The ruling party, ANC, has reportedly called on the government to freeze or lower fuel price, as it puts pressure on South African livelihoods. The ruling party lamented that the impact of fuel increases directly hits the lives of poor South Africans as “the monopolistic food outlets pass the transport costs to them”.
Namibian mines and energy minister, Tom Alweendo, explained that the reason for the increase in fuel price was due to oil companies being paid more for importing fuel into the country than they were being compensated for at the pump, which led to significant shortfalls, warranting an increase of fuel pump prices.
“Times are tough and mindful of the fact that oil price is the cornerstone of the global economy in that it is not just a cost at the pump to motorists, but also a cost factor in the price of numerous other commodities, from the food on our tables to flight tickets,” said Alweendo.
To make matters worse, the exchange rate between the Namibian Dollar and the US dollar has not been favourable in June either, as a major depreciation of R12.52 in May to R13.10 to the US dollar was recorded.

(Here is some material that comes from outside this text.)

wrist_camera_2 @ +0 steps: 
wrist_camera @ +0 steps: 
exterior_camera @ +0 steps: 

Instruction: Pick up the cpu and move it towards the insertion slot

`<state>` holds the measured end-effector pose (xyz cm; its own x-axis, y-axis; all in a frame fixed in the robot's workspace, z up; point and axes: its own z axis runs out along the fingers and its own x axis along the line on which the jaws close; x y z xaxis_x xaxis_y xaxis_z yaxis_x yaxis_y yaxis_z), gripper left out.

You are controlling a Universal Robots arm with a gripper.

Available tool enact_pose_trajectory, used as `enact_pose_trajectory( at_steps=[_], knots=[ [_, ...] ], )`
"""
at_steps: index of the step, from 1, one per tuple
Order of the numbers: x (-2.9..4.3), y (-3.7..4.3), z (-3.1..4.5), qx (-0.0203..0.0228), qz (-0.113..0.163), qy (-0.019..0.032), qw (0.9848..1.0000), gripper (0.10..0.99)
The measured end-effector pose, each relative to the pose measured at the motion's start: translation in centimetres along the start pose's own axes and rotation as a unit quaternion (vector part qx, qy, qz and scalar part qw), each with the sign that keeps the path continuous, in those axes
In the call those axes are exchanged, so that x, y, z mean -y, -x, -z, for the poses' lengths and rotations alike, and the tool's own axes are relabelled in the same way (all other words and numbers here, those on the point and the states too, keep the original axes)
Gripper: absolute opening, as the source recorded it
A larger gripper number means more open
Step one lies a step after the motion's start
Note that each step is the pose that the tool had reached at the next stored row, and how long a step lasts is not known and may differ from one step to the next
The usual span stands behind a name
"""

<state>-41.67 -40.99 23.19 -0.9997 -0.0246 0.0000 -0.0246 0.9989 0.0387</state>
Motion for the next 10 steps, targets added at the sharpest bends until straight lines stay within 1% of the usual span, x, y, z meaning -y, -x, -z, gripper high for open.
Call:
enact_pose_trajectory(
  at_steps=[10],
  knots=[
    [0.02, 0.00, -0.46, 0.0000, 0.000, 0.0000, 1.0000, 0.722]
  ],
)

The Namibian Dollar is pegged one-on-one with the South African rand. Refined oil prices hovered above US$85 per barrel with net importers of oil feeling the pinch of the high prices.
But Schade says he does not expect oil price levels to go up over the next few months as fresh sanctions the US meted against Iran could affect oil production in that country.

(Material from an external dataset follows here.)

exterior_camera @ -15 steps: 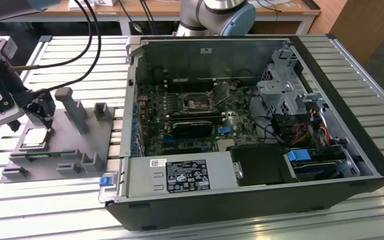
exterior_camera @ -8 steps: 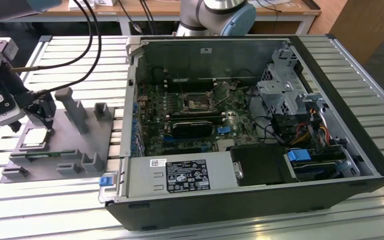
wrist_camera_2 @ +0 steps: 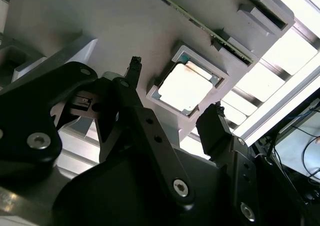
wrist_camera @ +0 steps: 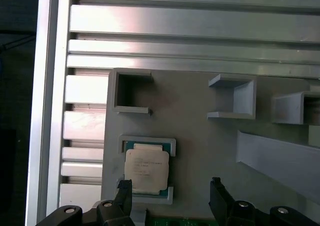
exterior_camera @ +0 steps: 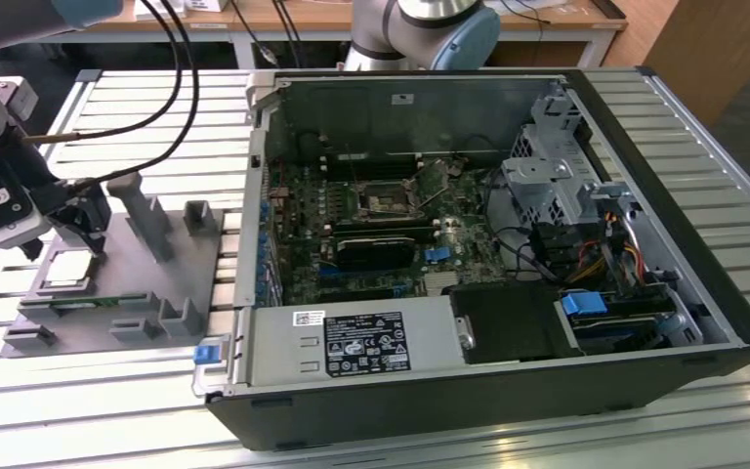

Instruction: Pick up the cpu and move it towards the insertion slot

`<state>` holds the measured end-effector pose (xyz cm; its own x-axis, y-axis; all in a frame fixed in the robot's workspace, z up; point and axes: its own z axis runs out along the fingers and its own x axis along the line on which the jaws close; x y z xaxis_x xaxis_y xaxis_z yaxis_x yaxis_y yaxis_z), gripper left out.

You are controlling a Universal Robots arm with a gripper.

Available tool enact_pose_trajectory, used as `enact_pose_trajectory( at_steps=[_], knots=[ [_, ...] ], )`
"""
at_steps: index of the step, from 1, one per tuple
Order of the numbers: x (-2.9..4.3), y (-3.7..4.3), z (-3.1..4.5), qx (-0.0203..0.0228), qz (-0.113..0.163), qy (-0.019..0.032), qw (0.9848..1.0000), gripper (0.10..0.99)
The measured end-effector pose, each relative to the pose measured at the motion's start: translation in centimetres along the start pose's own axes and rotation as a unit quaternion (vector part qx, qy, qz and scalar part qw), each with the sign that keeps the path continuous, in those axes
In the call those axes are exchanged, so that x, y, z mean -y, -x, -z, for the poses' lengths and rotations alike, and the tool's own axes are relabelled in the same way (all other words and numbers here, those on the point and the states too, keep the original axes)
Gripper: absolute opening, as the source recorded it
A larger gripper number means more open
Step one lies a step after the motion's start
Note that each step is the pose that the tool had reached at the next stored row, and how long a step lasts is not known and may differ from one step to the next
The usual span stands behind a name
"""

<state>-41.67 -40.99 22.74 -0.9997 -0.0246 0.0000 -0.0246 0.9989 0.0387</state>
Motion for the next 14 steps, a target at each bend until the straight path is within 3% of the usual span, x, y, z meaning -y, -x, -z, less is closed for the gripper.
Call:
enact_pose_trajectory(
  at_steps=[14],
  knots=[
    [0.02, -0.02, -0.48, 0.0000, 0.000, 0.0000, 1.0000, 0.722]
  ],
)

He said Venezuela, another oil-producing country, was also facing problems with oil production and constraints in oil supply.
“In SADC, all countries importing oil will be affected by oil prices,” he said.
The Namibia Bus and Taxi Association’s acting president Jeffrey Platt said there would, however, be no immediate increase in bus or taxi fares, as the association was organising a conference with operators and owners countrywide.
“We want everyone to bring their part. We know that drivers and owners of transport services are suffering because of the fuel hike,” he said, adding that tariff increases were imminent, as it has been more than three years since the association last increased fares.
Meanwhile, Platt has cautioned transport operators in Namibia not to increase fares, as that would be deemed illegal.
“We have to give notice to the Ministry of Mines and the Ministry of Works (and Transport) for the increment.
Just be patient – we are busy, it is an emergency,” he said.